BRIEF >> The records below are to be returned word for word, with pictures left out.

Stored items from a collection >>

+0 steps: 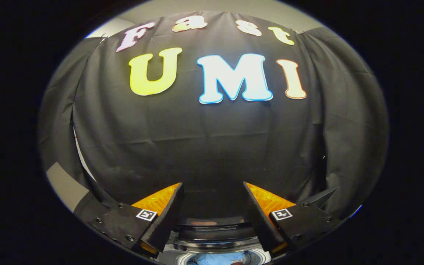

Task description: Put the clothes into the washing machine and then close the washing machine lid.

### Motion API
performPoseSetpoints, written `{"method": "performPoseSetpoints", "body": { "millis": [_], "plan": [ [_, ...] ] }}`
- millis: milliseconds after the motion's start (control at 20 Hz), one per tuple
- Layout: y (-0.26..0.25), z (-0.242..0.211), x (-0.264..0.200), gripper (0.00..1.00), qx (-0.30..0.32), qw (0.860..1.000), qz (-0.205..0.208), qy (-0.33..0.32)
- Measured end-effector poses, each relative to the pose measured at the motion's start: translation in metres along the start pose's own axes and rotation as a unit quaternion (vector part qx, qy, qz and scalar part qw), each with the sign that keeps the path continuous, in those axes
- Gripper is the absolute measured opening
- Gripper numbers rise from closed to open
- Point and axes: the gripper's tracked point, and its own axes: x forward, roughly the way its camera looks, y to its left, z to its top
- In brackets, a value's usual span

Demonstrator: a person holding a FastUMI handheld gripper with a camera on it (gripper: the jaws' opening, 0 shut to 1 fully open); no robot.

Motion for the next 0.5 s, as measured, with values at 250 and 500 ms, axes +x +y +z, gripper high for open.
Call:
{"method": "performPoseSetpoints", "body": {
  "millis": [250, 500],
  "plan": [
    [-0.002, 0.001, -0.002, 0.98, 0.004, 1.0, 0.004, -0.025],
    [-0.001, 0.003, -0.013, 0.97, 0.006, 0.999, 0.005, -0.045]
  ]
}}
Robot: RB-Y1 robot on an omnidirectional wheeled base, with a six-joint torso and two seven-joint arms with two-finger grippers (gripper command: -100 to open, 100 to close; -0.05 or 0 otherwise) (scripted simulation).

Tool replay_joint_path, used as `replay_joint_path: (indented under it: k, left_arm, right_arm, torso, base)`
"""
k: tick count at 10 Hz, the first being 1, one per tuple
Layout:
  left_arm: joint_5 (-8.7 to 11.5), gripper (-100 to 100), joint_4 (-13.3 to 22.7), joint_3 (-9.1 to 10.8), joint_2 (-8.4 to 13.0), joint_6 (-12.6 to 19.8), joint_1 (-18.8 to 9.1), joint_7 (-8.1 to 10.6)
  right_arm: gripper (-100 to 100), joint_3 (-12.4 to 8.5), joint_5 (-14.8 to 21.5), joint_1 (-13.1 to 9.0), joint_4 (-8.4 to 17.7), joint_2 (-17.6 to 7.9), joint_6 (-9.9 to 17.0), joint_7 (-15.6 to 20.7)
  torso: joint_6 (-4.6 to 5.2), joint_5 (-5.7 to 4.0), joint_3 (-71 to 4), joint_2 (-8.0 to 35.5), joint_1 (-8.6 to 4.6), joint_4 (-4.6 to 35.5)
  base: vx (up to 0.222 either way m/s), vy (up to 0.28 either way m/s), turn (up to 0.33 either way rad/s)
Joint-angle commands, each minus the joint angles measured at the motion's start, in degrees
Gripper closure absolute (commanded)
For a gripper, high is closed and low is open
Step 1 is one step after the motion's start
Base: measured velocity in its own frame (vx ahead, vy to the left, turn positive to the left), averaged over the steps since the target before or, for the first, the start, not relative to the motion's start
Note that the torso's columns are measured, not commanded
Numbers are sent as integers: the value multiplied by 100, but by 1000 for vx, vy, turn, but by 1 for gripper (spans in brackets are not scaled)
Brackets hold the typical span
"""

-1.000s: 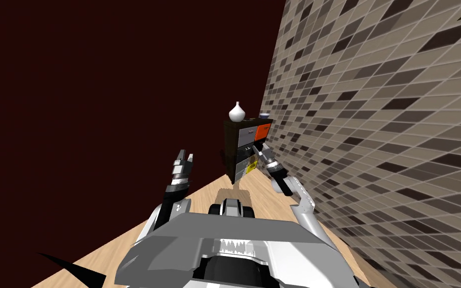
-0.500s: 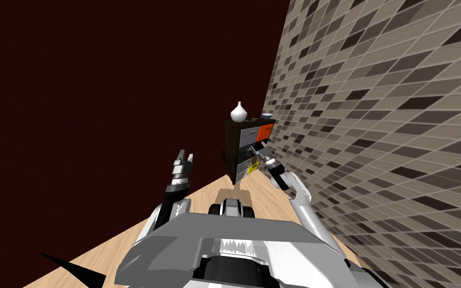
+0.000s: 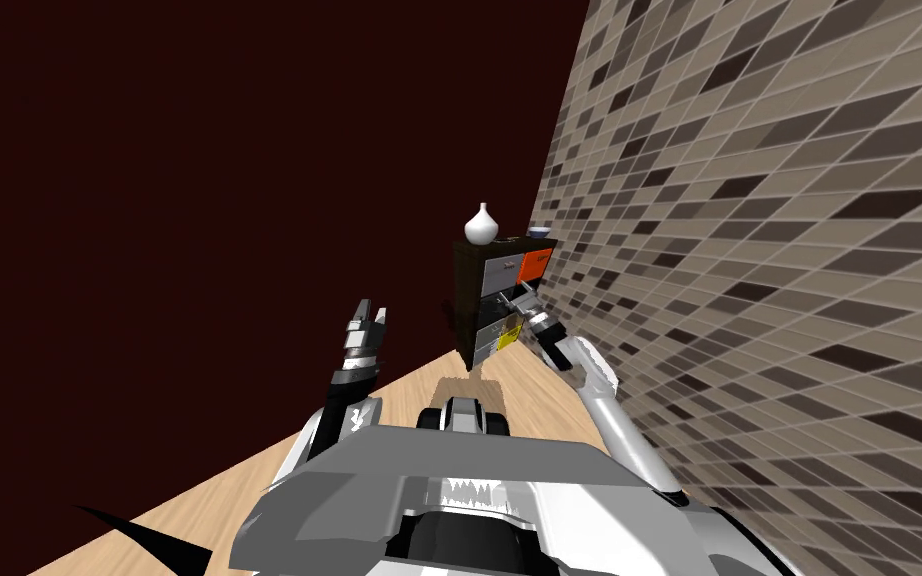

OUTPUT BELOW >>
+0 steps: 

Task description: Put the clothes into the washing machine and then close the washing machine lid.

### Motion API
performPoseSetpoints, written `{"method": "performPoseSetpoints", "body": { "millis": [_], "plan": [ [_, ...] ] }}`
- millis: milliseconds after the motion's start (control at 20 Hz), one per tuple
- Layout: y (-0.26..0.25), z (-0.242..0.211), x (-0.264..0.200), gripper (0.00..1.00), qx (-0.30..0.32), qw (0.860..1.000), qz (-0.205..0.208), qy (-0.33..0.32)
- Measured end-effector poses, each relative to the pose measured at the motion's start: translation in metres along the start pose's own axes and rotation as a unit quaternion (vector part qx, qy, qz and scalar part qw), each with the sign that keeps the path continuous, in those axes
- Gripper is the absolute measured opening
- Gripper numbers rise from closed to open
- Point and axes: the gripper's tracked point, and its own axes: x forward, roughly the way its camera looks, y to its left, z to its top
- In brackets, a value's usual span

Demonstrator: a person holding a FastUMI handheld gripper with a camera on it (gripper: the jaws' opening, 0 shut to 1 fully open); no robot.

Motion for the next 0.5 s, as measured, with values at 250 and 500 ms, axes +x +y +z, gripper high for open.
Call:
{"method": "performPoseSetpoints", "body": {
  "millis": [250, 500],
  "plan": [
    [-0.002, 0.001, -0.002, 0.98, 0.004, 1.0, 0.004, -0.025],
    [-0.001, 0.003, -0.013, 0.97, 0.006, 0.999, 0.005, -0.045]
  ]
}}
Robot: RB-Y1 robot on an omnidirectional wheeled base, with a six-joint torso and two seven-joint arms with two-finger grippers (gripper command: -100 to open, 100 to close; -0.05 or 0 otherwise) (scripted simulation).

Tool replay_joint_path, used as `replay_joint_path: (indented under it: k, left_arm, right_arm, torso, base)`
"""
k: tick count at 10 Hz, the first being 1, one per tuple
Layout:
  left_arm: joint_5 (-8.7 to 11.5), gripper (-100 to 100), joint_4 (-13.3 to 22.7), joint_3 (-9.1 to 10.8), joint_2 (-8.4 to 13.0), joint_6 (-12.6 to 19.8), joint_1 (-18.8 to 9.1), joint_7 (-8.1 to 10.6)
  right_arm: gripper (-100 to 100), joint_3 (-12.4 to 8.5), joint_5 (-14.8 to 21.5), joint_1 (-13.1 to 9.0), joint_4 (-8.4 to 17.7), joint_2 (-17.6 to 7.9), joint_6 (-9.9 to 17.0), joint_7 (-15.6 to 20.7)
  torso: joint_6 (-4.6 to 5.2), joint_5 (-5.7 to 4.0), joint_3 (-71 to 4), joint_2 (-8.0 to 35.5), joint_1 (-8.6 to 4.6), joint_4 (-4.6 to 35.5)
  base: vx (up to 0.222 either way m/s), vy (up to 0.28 either way m/s), turn (up to 0.33 either way rad/s)
Joint-angle commands, each minus the joint angles measured at the motion's start, in degrees
Gripper closure absolute (commanded)
For a gripper, high is closed and low is open
Step 1 is one step after the motion's start
Base: measured velocity in its own frame (vx ahead, vy to the left, turn positive to the left), averaged over the steps since the target before or, for the first, the start, not relative to the motion's start
Note that the torso's columns are measured, not commanded
Numbers are sent as integers: the value multiplied by 100, but by 1000 for vx, vy, turn, but by 1 for gripper (spans in brackets are not scaled)
Brackets hold the typical span
"""

-1.000s: 
-0.500s: 
+0.000s: 

For this exercise, nothing more remains to be given.